■ Task prompt
If a line of the records contains the string "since", copy it out.

■ Records provided

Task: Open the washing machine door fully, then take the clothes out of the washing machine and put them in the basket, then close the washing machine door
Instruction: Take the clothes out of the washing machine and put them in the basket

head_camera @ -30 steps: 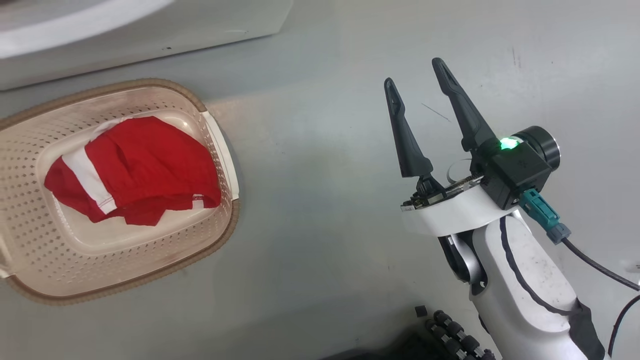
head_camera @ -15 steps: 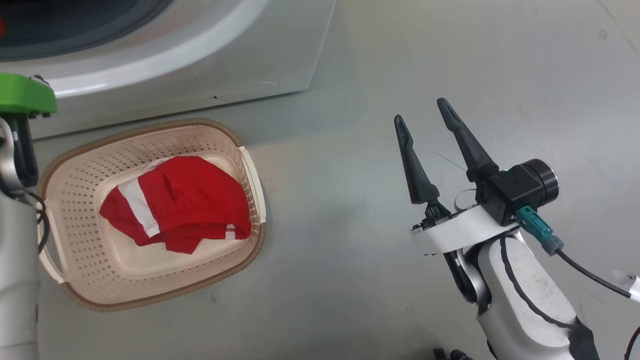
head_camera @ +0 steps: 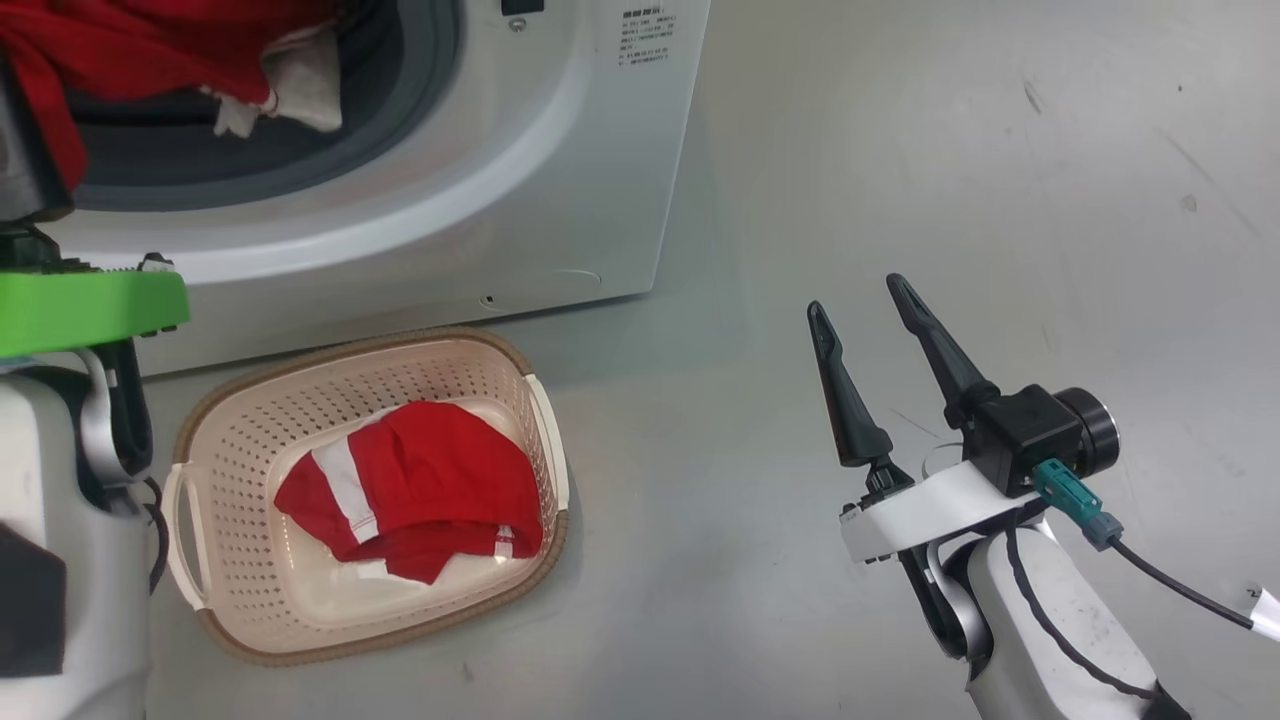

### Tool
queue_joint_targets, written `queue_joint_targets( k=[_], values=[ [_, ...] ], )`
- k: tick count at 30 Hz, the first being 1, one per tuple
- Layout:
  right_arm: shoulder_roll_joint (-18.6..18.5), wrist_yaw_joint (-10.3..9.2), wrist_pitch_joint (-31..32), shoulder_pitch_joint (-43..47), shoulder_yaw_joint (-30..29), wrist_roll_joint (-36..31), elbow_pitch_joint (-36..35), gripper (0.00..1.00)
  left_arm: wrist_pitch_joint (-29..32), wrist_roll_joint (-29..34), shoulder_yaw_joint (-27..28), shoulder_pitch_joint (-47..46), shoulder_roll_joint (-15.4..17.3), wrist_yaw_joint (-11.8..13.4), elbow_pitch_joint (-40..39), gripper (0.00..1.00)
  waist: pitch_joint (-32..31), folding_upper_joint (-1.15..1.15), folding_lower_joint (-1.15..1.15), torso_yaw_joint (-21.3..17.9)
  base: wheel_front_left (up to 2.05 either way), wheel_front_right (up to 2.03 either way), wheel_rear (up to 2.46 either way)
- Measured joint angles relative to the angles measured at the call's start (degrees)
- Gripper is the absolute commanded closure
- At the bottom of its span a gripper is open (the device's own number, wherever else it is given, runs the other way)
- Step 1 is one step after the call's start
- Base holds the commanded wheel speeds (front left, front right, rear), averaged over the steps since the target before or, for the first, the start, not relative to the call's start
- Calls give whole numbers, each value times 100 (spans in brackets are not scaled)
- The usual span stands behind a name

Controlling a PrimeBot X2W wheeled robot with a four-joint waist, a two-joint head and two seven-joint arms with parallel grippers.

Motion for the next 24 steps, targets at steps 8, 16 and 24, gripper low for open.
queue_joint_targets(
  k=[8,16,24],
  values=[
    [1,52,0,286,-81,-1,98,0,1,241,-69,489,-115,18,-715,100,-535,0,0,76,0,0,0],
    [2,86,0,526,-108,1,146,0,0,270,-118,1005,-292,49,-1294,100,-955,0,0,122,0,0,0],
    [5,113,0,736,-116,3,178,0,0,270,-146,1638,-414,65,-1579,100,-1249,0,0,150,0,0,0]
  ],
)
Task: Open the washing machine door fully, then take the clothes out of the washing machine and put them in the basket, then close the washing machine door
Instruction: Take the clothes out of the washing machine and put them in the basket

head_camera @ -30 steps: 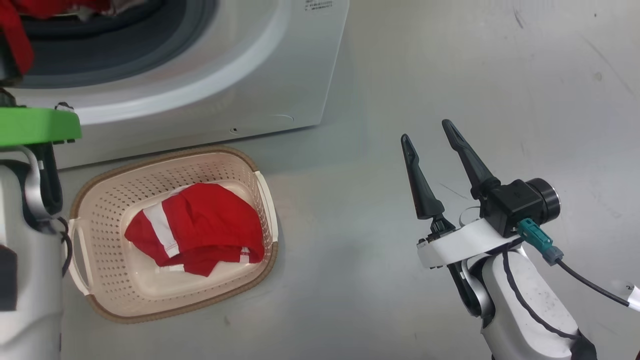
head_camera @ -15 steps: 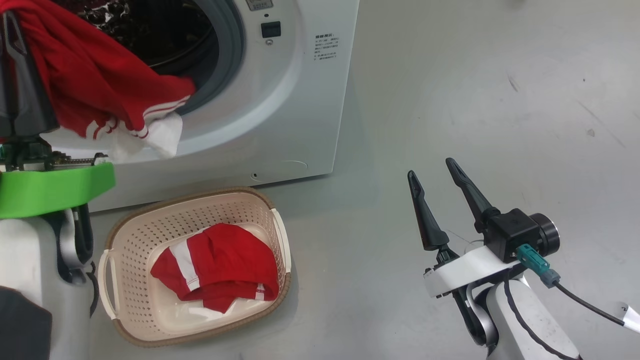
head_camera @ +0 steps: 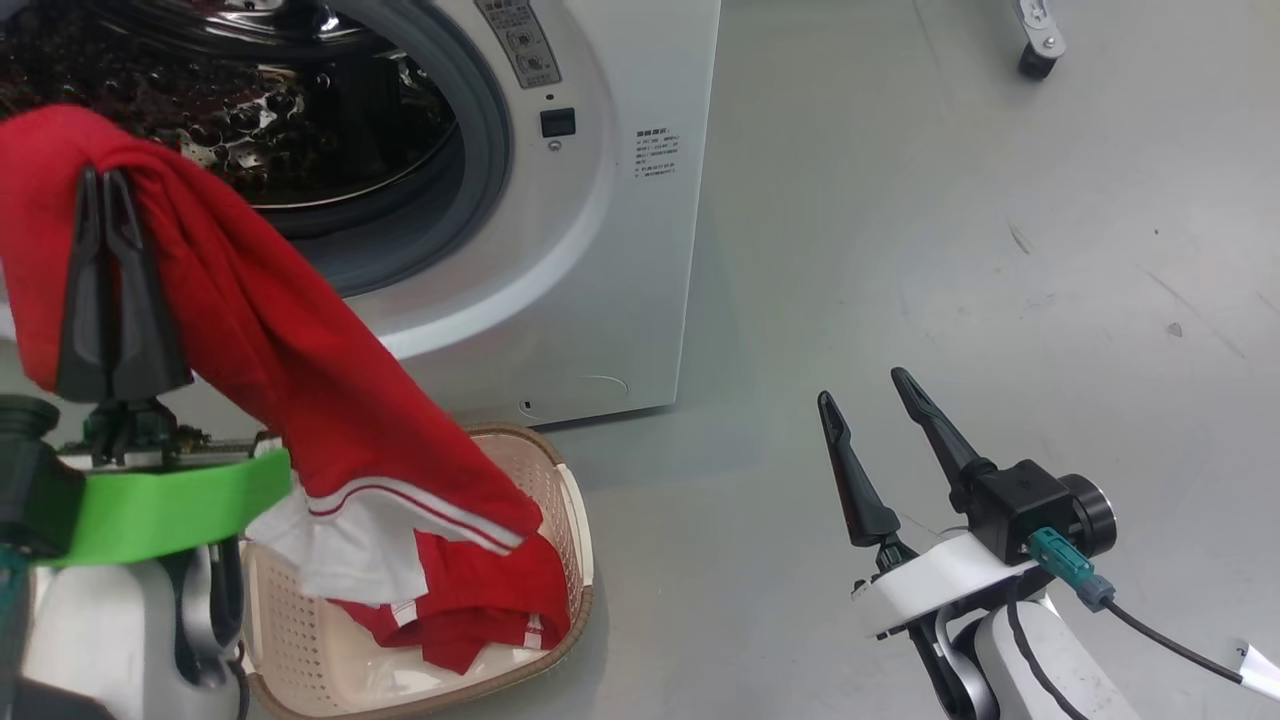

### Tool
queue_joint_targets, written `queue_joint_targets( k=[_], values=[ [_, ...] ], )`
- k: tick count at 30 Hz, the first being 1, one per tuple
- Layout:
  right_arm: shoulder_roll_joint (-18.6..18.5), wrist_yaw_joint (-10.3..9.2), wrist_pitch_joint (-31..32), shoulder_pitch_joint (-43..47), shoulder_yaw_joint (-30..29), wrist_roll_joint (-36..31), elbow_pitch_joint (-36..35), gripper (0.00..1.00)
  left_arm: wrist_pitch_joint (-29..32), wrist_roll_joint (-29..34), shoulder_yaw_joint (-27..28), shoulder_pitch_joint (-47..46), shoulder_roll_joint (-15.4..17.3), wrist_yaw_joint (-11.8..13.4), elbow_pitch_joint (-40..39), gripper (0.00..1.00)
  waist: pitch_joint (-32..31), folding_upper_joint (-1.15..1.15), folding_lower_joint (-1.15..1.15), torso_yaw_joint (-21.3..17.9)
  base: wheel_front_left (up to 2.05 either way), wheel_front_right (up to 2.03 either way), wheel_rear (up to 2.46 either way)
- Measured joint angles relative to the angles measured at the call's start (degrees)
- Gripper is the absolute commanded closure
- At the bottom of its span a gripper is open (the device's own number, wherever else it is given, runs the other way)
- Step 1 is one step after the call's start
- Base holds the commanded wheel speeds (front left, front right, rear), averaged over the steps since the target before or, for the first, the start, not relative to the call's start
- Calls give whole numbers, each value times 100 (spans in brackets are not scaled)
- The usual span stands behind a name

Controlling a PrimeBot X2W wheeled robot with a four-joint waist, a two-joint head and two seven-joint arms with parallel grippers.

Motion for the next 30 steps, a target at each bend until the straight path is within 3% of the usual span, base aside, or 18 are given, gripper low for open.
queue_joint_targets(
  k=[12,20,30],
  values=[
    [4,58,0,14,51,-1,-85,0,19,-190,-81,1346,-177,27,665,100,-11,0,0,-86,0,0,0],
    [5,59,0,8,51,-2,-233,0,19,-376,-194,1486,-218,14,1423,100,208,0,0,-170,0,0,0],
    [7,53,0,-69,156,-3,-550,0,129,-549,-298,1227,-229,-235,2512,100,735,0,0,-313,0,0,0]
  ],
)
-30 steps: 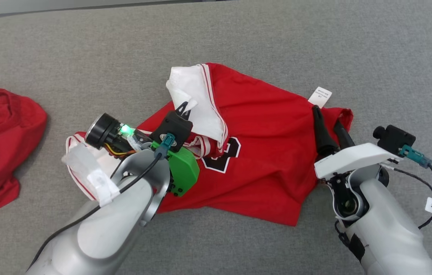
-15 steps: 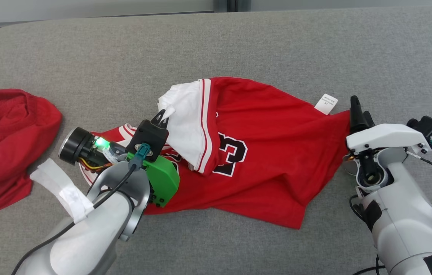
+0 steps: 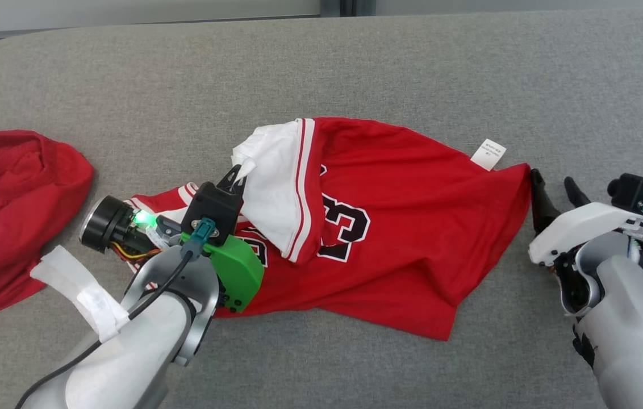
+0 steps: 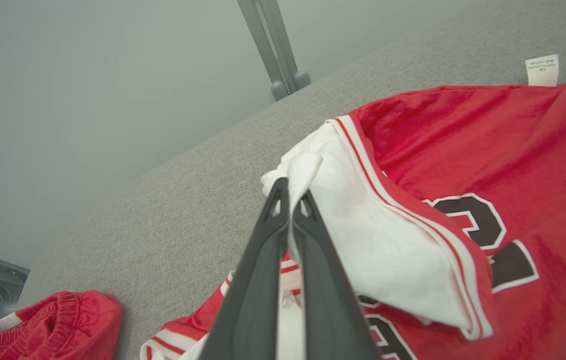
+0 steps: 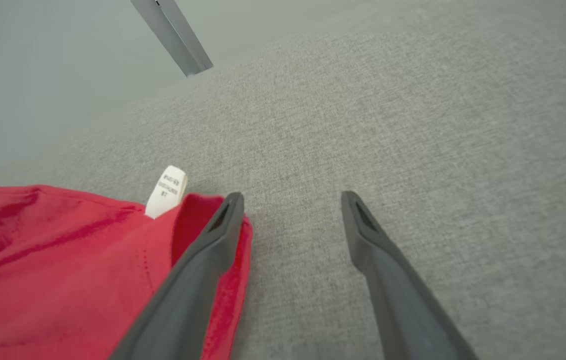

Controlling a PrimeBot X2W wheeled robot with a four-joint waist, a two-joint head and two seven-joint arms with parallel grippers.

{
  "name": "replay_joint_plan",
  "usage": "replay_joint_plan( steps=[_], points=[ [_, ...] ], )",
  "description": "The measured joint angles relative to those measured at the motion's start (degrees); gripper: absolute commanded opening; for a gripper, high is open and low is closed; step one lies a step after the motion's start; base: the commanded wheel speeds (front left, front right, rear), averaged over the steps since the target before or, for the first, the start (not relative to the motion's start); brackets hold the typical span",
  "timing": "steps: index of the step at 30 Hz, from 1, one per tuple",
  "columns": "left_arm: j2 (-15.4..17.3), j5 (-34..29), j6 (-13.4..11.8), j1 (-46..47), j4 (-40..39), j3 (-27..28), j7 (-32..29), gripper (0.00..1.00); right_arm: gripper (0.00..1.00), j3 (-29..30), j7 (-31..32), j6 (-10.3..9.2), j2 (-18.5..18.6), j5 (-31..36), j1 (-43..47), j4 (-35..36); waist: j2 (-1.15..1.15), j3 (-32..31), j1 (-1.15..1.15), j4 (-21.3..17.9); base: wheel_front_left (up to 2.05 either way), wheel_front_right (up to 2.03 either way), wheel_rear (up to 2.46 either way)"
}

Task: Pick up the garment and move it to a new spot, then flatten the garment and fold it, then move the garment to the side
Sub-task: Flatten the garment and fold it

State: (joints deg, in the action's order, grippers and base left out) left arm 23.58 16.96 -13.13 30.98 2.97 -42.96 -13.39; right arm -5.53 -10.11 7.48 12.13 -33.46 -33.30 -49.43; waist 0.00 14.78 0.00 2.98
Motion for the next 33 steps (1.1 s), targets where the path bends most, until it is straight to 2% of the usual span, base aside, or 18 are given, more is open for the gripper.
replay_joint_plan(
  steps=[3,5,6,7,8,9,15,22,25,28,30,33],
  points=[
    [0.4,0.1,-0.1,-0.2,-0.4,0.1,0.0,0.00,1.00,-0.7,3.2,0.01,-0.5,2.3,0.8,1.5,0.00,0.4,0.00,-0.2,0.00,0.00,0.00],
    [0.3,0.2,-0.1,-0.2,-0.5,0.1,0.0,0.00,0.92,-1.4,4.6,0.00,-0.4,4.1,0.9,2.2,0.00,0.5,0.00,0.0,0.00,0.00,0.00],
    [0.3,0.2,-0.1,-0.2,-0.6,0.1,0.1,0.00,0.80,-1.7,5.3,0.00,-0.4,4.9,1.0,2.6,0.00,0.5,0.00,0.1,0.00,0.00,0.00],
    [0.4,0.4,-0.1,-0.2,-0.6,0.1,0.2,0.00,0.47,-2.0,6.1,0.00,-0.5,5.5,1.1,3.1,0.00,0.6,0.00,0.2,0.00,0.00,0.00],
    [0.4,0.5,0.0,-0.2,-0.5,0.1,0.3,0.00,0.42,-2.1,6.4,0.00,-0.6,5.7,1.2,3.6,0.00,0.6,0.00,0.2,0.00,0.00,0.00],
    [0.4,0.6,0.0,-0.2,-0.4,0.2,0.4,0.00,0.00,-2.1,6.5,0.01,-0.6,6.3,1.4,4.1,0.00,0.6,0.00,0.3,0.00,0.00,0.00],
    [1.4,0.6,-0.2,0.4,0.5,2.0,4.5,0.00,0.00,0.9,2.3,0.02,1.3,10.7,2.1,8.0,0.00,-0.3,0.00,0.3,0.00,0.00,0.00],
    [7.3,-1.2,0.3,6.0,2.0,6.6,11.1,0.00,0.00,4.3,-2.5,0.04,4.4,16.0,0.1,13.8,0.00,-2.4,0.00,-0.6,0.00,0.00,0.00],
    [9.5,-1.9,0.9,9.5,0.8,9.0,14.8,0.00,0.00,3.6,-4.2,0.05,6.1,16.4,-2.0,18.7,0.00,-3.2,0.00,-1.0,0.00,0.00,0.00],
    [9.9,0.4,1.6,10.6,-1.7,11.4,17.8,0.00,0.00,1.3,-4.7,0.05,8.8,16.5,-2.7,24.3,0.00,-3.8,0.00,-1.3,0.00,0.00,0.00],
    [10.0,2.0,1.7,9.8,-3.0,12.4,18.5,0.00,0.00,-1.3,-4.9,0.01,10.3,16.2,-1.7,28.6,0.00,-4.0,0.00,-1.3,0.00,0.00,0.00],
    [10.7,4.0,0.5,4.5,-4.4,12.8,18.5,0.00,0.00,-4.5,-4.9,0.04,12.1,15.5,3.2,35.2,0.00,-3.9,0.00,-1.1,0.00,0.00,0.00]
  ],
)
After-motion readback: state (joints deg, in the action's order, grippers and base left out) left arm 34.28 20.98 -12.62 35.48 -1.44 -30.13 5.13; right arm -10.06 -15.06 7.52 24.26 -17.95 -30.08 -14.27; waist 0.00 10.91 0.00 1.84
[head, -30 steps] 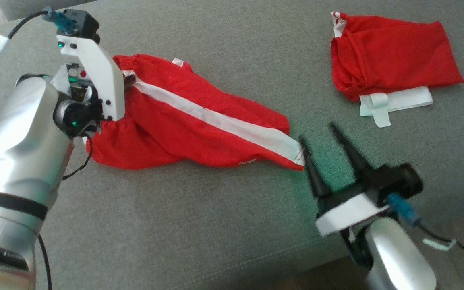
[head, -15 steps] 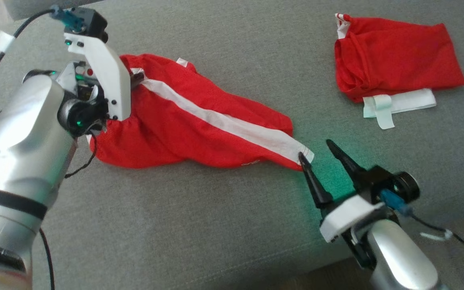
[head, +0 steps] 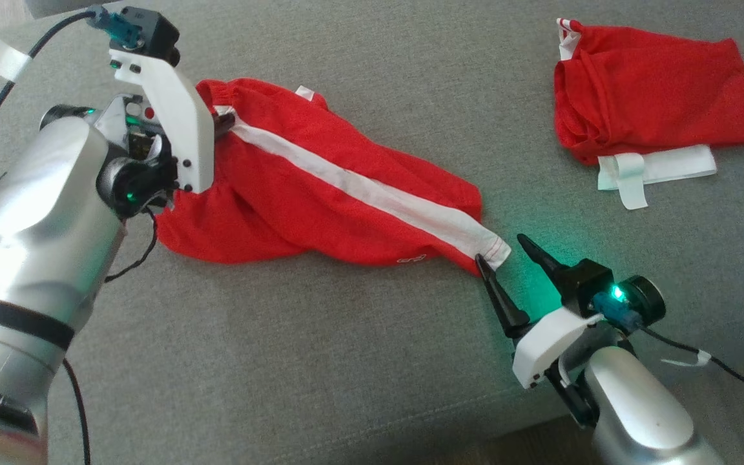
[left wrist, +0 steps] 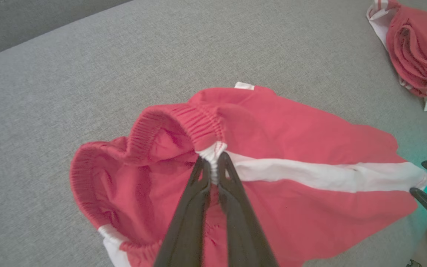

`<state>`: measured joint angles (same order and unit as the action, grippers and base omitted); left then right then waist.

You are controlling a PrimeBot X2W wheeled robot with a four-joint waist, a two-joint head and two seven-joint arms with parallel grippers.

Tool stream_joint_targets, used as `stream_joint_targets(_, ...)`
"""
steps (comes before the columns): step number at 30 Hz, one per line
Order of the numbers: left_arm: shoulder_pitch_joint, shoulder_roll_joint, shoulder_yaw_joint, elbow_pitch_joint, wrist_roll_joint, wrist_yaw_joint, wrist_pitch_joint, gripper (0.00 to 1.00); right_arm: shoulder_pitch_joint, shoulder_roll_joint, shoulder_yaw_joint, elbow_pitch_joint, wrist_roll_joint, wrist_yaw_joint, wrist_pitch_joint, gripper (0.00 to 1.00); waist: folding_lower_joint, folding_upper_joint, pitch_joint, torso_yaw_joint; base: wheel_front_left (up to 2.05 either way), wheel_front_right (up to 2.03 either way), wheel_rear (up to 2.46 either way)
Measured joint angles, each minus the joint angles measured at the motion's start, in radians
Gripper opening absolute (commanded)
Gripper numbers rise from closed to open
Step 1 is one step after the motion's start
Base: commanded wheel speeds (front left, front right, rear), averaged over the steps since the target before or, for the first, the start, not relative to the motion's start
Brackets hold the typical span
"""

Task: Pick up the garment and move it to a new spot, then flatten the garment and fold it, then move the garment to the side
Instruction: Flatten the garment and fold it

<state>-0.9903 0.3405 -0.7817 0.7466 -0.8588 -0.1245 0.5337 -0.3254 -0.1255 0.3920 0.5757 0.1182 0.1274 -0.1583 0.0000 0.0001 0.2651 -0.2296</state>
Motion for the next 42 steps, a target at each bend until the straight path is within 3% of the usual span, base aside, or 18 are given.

■ Response to this task
- Base holds the commanded wheel speeds (front left, front right, rear), averaged over the steps since the target before or, for the first, the start, not relative to the call's start
- Base holds the commanded wheel speeds (front left, front right, rear), averaged over the steps since the target before or, for the first, the start, not relative to the call's start
  "description": "The measured joint angles relative to those measured at the motion's start (degrees); gripper: absolute commanded opening; for a gripper, high is open and low is closed; step one lies a step after the motion's start; base: the commanded wheel speeds (front left, front right, rear), averaged over the steps since the target before or, for the first, the start (not relative to the motion's start); brackets hold the typical span",
Base: commanded wheel speeds (front left, front right, rear), averaged over the steps since the target before or, for the first, the start, not relative to the motion's start

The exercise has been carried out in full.